The story centers on the battle between Thomas Edison (Benedict Cumberbatch) and Geroge Westinghouse (Michael Shannon), two great names of American invention and commerce. A third revolutionary, Nikola Tesla (Nicholas Hoult) works his way into the story, first as an employee of Edison and later as an ally of Westinghouse.
The great competition concerns a question: Should direct or alternating current be adopted as the US standard. Edison champions direct current; Westinghouse hoists the banner for alternating current. You already know the outcome, so it's difficult to say The Current War generates a great deal of suspense. In the US, alternating current rules.
To the extent that there's more at stake than money and, of course, power, it's worth noting that Edison represents invention in its purest form. Westinghouse takes a more commercially oriented view. Because alternating current was cheaper and could carry over longer distances than direct current, Westinghouse deemed it the better bet.
This is not to say that Edison becomes the movie's hero. He's arrogant and not especially friendly. Instead of making him admirable, his commitment to principle makes him a pain in the butt. And Westinghouse -- though capable of underhanded behavior -- seems genuinely interested in making the world a better place.
It takes an actor as good as Shannon to convey the complexities of Westinghouse's personality and I half wished that the movie had been more about Westinghouse than Edison.
Safe to say that the 19th century battle about the future of electricity isn't easy to dramatize. But it’s Gomez-Rejon's unrelenting commitment to an arty style that makes the movie difficult to embrace: He uses endlessly shifting camera angles, dark lighting, and other self-conscious cinematic gestures in ways that sometimes wall off us off from the story he's trying to tell.
And yet ...
The Current War also creates an atmosphere that is intriguing and strange -- incredibly detailed and yet somehow weirdly unfamiliar.
There isn't much by way of memorable work from the movie's supporting cast.

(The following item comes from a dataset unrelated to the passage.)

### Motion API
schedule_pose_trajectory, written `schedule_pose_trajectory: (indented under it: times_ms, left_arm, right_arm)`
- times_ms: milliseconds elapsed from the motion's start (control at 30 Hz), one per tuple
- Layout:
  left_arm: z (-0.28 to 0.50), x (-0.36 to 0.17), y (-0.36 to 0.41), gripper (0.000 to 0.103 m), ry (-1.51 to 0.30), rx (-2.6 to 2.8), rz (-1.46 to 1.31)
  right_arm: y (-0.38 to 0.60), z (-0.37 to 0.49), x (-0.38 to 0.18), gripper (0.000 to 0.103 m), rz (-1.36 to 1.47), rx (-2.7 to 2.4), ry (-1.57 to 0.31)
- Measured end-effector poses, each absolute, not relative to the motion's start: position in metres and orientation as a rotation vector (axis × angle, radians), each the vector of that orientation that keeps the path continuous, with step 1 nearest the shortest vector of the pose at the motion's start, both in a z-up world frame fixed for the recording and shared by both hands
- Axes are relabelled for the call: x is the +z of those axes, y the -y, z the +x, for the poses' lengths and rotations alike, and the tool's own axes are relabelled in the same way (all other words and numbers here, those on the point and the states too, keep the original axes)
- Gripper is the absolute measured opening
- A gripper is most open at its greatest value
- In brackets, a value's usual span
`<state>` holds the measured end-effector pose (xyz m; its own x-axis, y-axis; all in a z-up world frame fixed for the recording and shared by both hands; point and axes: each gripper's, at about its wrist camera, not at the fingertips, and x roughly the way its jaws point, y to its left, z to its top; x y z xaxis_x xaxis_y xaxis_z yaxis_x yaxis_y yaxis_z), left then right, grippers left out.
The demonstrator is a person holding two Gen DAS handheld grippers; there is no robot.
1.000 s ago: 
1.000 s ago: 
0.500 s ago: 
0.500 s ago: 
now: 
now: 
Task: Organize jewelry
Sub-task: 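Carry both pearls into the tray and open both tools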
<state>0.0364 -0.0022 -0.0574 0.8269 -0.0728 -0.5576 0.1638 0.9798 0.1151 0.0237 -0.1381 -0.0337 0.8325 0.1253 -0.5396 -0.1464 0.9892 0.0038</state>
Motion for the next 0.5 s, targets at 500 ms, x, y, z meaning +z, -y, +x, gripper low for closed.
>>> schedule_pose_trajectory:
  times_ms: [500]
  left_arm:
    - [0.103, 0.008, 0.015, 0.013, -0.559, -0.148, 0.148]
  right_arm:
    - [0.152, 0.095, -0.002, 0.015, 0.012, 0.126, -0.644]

Tom Holland portrays Samuel Insull, Edison's loyal assistant. Matthew Macfadyen plays J.P. Morgan, a titan of finance who Edison snubs. Tuppence Middleton portrays Edison's wife and Katherine Waterston appears as Marguerite Westinghouse, by far the more interesting of the two spouses.
Gomez-Rajon hints at the dark side of technological advance by introducing the invention of the electric chair, which was supposed to take the cruelty out of capital punishment but which might have made things worse. Both Edison and Westinghouse were compromised by their positions on the use of the chair.
All of this builds toward a competition over who will land the contract to light The Chicago Exposition of 1893, a major coup for whoever wins the day -- or, better put, the night.
Gomez-Rejon whips up some excellent imagery and the story generates interest. And yet ... as I've said ... The Current War isn't so much a failure as a puzzlement, a movie that, in my view, creates too many impediments to its fullest appreciation.